== EXERCISE DATA ==
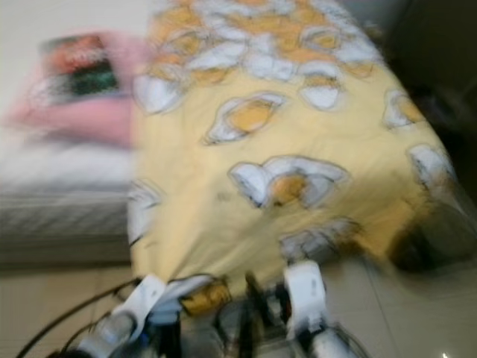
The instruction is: Clean up the room
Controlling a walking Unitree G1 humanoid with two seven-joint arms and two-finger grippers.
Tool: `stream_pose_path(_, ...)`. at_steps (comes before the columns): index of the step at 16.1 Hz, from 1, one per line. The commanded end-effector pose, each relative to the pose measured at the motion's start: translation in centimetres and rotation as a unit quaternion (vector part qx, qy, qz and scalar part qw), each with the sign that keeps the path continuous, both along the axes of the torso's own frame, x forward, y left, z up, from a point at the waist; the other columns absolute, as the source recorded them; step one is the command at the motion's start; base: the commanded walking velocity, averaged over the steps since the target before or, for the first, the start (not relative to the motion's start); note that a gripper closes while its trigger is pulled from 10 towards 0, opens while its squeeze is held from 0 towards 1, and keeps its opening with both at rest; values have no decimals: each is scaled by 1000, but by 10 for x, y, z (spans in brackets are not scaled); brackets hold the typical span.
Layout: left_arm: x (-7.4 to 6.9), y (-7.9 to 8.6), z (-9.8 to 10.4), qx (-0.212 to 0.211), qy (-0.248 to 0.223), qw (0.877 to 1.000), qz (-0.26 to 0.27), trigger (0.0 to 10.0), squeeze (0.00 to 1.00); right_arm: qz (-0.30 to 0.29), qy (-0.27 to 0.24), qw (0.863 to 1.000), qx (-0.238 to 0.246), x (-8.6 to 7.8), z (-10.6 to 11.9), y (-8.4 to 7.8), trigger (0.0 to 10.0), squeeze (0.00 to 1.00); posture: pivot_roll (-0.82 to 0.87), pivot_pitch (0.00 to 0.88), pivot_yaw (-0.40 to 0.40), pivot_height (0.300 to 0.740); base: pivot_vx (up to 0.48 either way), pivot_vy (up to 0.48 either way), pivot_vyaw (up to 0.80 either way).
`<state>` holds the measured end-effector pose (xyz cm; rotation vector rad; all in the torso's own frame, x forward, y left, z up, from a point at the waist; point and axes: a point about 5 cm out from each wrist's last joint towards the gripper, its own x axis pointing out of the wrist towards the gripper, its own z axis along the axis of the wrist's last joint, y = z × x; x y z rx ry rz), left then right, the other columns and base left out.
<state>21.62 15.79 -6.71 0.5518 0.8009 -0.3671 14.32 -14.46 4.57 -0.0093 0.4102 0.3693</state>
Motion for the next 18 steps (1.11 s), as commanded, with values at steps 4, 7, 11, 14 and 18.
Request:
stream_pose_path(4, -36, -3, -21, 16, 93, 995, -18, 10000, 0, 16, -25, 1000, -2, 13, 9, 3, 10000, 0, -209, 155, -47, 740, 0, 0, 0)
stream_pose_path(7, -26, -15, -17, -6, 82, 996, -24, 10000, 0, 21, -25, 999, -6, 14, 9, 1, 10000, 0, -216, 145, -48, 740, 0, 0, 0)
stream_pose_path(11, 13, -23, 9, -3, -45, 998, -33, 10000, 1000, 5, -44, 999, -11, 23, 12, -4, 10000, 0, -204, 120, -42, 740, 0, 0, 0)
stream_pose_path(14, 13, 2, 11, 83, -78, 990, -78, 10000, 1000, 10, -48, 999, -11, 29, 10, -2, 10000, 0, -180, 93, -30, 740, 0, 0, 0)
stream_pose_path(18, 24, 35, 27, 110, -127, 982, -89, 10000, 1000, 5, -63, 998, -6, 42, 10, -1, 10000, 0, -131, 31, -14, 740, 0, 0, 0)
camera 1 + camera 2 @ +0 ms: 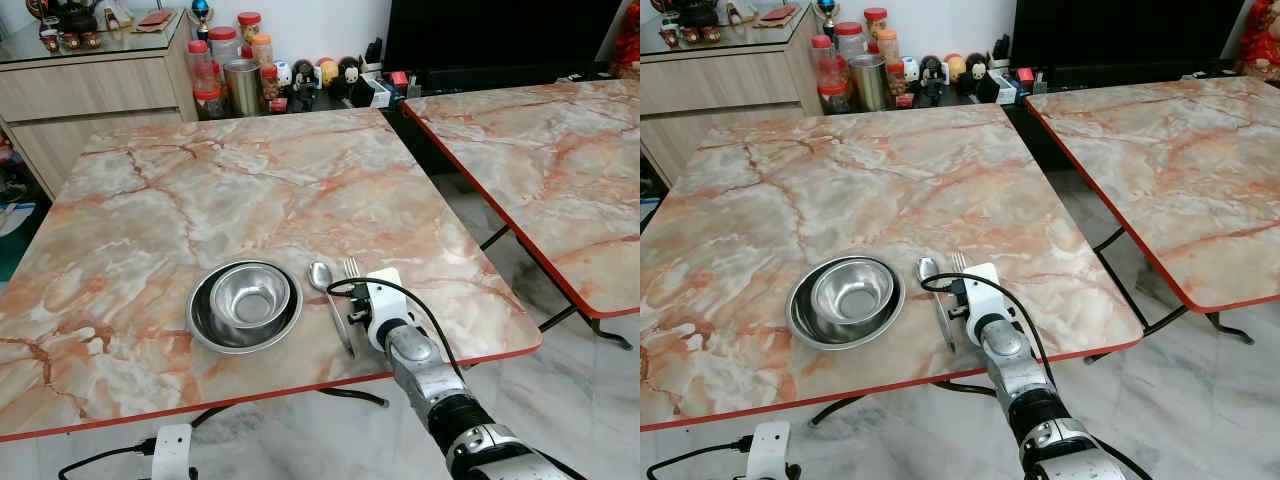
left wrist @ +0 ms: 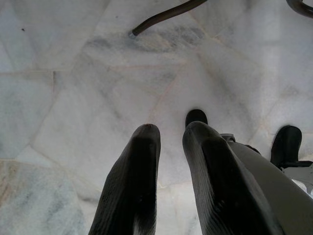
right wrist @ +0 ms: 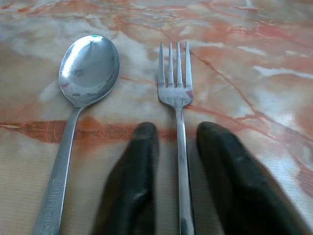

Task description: Setting the table

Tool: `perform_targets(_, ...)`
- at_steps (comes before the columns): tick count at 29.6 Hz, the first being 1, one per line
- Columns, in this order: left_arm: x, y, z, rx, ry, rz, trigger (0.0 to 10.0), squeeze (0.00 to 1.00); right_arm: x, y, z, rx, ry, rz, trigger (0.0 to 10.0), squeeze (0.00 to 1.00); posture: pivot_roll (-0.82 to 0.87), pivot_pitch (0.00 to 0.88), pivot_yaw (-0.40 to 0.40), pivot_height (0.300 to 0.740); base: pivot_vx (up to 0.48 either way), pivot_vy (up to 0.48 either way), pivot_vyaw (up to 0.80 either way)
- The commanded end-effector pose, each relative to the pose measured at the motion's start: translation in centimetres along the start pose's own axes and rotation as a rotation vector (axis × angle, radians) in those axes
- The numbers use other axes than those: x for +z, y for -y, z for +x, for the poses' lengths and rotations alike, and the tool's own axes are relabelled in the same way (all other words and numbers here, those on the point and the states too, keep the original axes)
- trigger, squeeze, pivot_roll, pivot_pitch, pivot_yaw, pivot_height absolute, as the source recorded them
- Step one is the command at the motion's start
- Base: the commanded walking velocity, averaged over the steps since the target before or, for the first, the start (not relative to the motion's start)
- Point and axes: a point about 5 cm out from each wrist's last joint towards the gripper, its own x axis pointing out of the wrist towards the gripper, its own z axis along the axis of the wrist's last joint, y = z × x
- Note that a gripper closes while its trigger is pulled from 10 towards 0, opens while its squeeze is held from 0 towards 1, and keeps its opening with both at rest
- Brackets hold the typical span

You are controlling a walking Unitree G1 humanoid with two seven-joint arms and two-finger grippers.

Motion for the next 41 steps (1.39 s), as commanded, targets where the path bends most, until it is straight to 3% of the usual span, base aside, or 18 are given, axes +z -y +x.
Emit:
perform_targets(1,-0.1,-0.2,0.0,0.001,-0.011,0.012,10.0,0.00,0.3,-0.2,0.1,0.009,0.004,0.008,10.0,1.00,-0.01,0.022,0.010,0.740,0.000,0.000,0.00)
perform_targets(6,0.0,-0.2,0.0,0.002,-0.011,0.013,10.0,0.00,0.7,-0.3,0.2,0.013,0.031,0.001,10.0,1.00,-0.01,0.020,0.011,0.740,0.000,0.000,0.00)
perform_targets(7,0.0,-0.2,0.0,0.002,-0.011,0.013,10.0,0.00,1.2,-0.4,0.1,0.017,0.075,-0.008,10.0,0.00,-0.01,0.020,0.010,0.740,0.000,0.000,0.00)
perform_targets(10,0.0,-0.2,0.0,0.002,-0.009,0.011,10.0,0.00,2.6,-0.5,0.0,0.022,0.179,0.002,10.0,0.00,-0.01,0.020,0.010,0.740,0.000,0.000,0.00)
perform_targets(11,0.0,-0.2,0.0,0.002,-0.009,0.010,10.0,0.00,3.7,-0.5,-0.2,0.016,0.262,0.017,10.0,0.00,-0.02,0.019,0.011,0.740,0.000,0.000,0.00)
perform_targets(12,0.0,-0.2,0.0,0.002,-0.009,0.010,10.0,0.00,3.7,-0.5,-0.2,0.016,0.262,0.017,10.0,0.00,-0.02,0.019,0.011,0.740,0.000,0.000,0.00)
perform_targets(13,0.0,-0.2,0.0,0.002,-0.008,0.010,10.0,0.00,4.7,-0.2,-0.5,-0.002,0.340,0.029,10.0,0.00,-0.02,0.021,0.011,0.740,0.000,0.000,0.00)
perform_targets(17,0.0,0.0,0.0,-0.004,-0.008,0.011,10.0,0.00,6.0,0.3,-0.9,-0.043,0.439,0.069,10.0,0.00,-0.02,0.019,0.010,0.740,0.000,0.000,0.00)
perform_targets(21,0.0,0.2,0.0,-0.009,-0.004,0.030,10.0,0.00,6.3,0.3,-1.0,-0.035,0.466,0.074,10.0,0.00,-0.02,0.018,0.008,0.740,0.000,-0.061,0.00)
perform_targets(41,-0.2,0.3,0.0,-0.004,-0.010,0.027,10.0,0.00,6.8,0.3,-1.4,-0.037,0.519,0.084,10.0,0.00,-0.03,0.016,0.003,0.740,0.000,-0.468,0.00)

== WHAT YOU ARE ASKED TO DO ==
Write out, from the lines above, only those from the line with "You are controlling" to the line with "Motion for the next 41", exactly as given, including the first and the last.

== RESPONSE FOR THIS EXERCISE ==
You are controlling a walking Unitree G1 humanoid with two seven-joint arms and two-finger grippers.

Motion for the next 41 steps (1.39 s), as commanded, targets where the path bends most, until it is straight to 3% of the usual span, base aside, or 18 are given, axes +z -y +x.

No further output is needed here.